So many don’t know where to seat her at the dinner table. Even as she waits. Standing almost patiently watching you slurp up noodles during family dinner. Her hover, increasing or snuffing out the need to masticate at all. Listen, just pull her up a chair like the damn-meddling-now-you-overstayed-your-welcome friend she is.
Trust she’ll stay even if you do it begrudgingly. Even if you cuss her name as you pull out a chair. Balls of steel.
Hear this: I don’t run in to save you or them from the beautiful lessons she brings. I won’t rob you of the invitation she gives to butterfly blister in her presence. I just show up to ease the navigation of introductions. Help assign her a seat at the table. Get her a damn plate of spaghetti.
“This is my buddy Suffering and her friend Pain.” An electrical charged hand reaches out and burns your insides with the obligatory shaking of hands. You want to tell them to frig off. Read the “No Soliciting” sign clearly posted on your front door. I know. Problem is… while never invited, it’s easier just waving those little shi*s right in. Get to know them. ‘Cause oooo, Baby. They won’t leave your doorstep until you let ‘em in and hear what they’ve come to teach.
Let them teach. I’m busy owning my own lessons from Suffering. Owning me. Embracing my former and current friendship with her.
I swallow a purple pill every morning on behalf of that relationship with her. It keeps her proximity to me less abrasive.

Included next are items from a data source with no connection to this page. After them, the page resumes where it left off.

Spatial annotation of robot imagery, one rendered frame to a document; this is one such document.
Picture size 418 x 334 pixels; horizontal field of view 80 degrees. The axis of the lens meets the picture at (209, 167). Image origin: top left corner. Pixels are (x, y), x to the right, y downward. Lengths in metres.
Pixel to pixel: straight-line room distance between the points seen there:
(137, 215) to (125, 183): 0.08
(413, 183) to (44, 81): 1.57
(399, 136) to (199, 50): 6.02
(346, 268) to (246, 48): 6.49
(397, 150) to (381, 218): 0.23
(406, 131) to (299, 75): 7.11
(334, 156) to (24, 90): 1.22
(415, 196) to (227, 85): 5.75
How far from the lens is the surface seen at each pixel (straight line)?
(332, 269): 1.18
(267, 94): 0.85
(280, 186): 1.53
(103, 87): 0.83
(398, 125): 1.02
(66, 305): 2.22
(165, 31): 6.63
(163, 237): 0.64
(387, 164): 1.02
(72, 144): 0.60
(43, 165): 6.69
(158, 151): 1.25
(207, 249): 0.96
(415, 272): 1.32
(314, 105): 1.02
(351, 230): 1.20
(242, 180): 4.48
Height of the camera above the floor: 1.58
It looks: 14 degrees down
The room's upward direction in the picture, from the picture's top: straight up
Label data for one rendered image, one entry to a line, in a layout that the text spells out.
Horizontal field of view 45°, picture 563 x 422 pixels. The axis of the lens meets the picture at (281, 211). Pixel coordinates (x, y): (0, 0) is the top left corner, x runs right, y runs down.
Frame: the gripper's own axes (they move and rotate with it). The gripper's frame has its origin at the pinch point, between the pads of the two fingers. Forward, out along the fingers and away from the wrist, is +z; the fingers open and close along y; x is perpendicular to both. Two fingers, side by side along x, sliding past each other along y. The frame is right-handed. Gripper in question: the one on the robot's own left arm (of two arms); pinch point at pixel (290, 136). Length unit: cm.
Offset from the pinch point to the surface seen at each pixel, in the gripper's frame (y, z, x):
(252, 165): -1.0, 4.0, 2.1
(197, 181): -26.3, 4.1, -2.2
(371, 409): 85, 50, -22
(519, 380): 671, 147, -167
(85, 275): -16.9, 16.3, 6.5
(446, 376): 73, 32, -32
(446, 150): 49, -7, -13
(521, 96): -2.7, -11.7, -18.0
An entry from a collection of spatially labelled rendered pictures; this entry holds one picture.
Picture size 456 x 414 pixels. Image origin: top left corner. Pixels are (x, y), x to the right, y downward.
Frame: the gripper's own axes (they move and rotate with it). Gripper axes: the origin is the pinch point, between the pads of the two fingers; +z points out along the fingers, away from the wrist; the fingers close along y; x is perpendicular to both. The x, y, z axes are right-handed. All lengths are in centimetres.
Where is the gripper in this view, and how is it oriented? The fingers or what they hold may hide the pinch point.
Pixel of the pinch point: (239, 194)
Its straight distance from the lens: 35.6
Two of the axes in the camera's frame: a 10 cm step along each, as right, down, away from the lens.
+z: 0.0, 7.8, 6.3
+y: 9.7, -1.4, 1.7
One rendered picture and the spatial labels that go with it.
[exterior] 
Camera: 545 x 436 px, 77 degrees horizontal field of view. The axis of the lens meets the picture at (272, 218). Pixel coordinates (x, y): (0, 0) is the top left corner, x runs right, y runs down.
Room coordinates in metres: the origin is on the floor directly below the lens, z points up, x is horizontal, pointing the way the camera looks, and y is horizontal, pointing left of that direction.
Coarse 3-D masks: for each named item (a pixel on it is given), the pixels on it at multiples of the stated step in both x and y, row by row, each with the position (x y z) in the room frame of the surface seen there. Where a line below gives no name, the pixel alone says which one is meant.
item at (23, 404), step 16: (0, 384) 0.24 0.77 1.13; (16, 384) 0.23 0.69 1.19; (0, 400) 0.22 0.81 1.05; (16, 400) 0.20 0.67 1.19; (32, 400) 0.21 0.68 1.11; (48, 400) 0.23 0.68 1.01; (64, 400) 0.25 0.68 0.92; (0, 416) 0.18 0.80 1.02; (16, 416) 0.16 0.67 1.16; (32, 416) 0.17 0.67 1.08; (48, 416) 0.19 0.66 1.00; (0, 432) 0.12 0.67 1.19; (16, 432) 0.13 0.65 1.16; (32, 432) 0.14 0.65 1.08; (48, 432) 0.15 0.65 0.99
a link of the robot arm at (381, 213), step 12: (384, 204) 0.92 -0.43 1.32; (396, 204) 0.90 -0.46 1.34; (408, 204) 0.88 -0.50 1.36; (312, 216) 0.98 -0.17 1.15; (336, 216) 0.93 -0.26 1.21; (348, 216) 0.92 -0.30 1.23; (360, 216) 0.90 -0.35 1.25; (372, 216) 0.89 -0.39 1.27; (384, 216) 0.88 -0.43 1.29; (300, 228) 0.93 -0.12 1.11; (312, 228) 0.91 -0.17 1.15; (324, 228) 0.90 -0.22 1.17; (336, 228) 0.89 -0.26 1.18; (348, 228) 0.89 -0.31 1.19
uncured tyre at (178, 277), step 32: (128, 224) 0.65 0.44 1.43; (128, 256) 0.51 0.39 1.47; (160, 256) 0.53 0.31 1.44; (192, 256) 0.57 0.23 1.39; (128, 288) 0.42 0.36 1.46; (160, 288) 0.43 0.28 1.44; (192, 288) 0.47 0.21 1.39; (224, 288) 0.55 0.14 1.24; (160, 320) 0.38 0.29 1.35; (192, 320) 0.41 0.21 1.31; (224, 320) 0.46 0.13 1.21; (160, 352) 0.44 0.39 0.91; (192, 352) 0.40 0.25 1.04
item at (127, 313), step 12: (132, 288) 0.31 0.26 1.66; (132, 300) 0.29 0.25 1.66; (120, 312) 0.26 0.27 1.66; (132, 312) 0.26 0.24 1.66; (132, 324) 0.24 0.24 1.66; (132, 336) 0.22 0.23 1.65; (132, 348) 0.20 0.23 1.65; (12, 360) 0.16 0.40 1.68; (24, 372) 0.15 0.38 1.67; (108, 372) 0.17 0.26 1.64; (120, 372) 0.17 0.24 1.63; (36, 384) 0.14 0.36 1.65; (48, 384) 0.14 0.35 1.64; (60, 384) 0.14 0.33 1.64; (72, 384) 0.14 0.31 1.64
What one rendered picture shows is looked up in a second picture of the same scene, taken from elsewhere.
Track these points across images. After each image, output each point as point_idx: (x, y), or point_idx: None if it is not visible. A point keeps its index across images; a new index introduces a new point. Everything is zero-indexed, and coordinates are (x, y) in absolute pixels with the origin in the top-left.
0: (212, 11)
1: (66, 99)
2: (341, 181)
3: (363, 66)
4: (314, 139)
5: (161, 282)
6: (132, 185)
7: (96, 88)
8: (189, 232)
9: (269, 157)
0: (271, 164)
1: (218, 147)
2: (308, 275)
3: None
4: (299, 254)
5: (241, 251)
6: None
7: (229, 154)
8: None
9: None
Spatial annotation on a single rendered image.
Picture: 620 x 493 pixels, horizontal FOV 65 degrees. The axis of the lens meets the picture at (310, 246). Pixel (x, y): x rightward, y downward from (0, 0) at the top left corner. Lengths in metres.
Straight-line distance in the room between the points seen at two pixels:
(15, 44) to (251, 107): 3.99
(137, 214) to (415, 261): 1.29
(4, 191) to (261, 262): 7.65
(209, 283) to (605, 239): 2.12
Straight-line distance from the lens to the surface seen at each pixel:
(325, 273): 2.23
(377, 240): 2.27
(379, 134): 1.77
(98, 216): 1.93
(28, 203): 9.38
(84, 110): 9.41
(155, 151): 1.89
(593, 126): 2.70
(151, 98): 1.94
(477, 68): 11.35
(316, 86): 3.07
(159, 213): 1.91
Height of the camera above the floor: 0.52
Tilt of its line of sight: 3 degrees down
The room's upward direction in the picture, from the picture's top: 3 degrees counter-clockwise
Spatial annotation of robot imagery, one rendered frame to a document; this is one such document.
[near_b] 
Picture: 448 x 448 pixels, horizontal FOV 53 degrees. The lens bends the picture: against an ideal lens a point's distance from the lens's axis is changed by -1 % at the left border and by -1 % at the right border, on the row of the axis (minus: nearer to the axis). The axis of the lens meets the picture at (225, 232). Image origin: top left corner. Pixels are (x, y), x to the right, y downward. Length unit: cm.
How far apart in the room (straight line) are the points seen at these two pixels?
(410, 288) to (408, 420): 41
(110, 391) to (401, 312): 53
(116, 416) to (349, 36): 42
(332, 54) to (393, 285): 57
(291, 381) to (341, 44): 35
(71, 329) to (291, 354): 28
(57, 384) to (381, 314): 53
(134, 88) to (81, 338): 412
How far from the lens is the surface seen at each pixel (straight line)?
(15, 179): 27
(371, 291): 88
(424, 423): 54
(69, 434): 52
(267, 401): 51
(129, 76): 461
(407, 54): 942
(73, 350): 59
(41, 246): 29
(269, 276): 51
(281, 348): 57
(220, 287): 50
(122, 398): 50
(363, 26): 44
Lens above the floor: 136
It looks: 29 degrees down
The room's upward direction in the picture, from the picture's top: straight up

The great aloneness in depression is the self-perpetuated isolation. Feeling you don’t belong in this world because surely, you are the only one who feels your earth quake. It is having so many people love you. Hundreds of names glowing on your contact list. Yet, being too crippled and proud to make the outlandish request to “Come hold me in this dark, gaping hole of silence.”
I used to think that brave meant ignoring that pit of darkness. Courage was pretending I wasn’t in it. Or acting like I don’t see it when it’s the sunglasses I’m squinting behind. After 12,402 days breathing on this Earth, I realize bravery is really just allowing it to happen. The darkness purges those shaking shoulder, loud sobs from my belly. The sobs that need a vessel of words to extract them from their deafening silence.
I understand my words are uncomfortable to read. I understand it is more comfortable for me and others if I sit perfectly tidy. Hands clasped. Legs daintily crossed like a better-behaved woman. Feel ashamed. Remain quiet. Hide my dirt.
But what I understand more, is the discomfort and alienation of the ones who hide their own failed suicide attempts. The ones who keep quiet about their own family members’ suicides. The ones who suffer quietly with mental illnesses of their own. I care madly about that discomfort.
So, I speak for the quiet. The hiding. The broken-hearted. The lonely. I speak in honor of the baby girl I once was. The one who didn’t know how worth it this life could be. How necessary she was in this world and continues to be.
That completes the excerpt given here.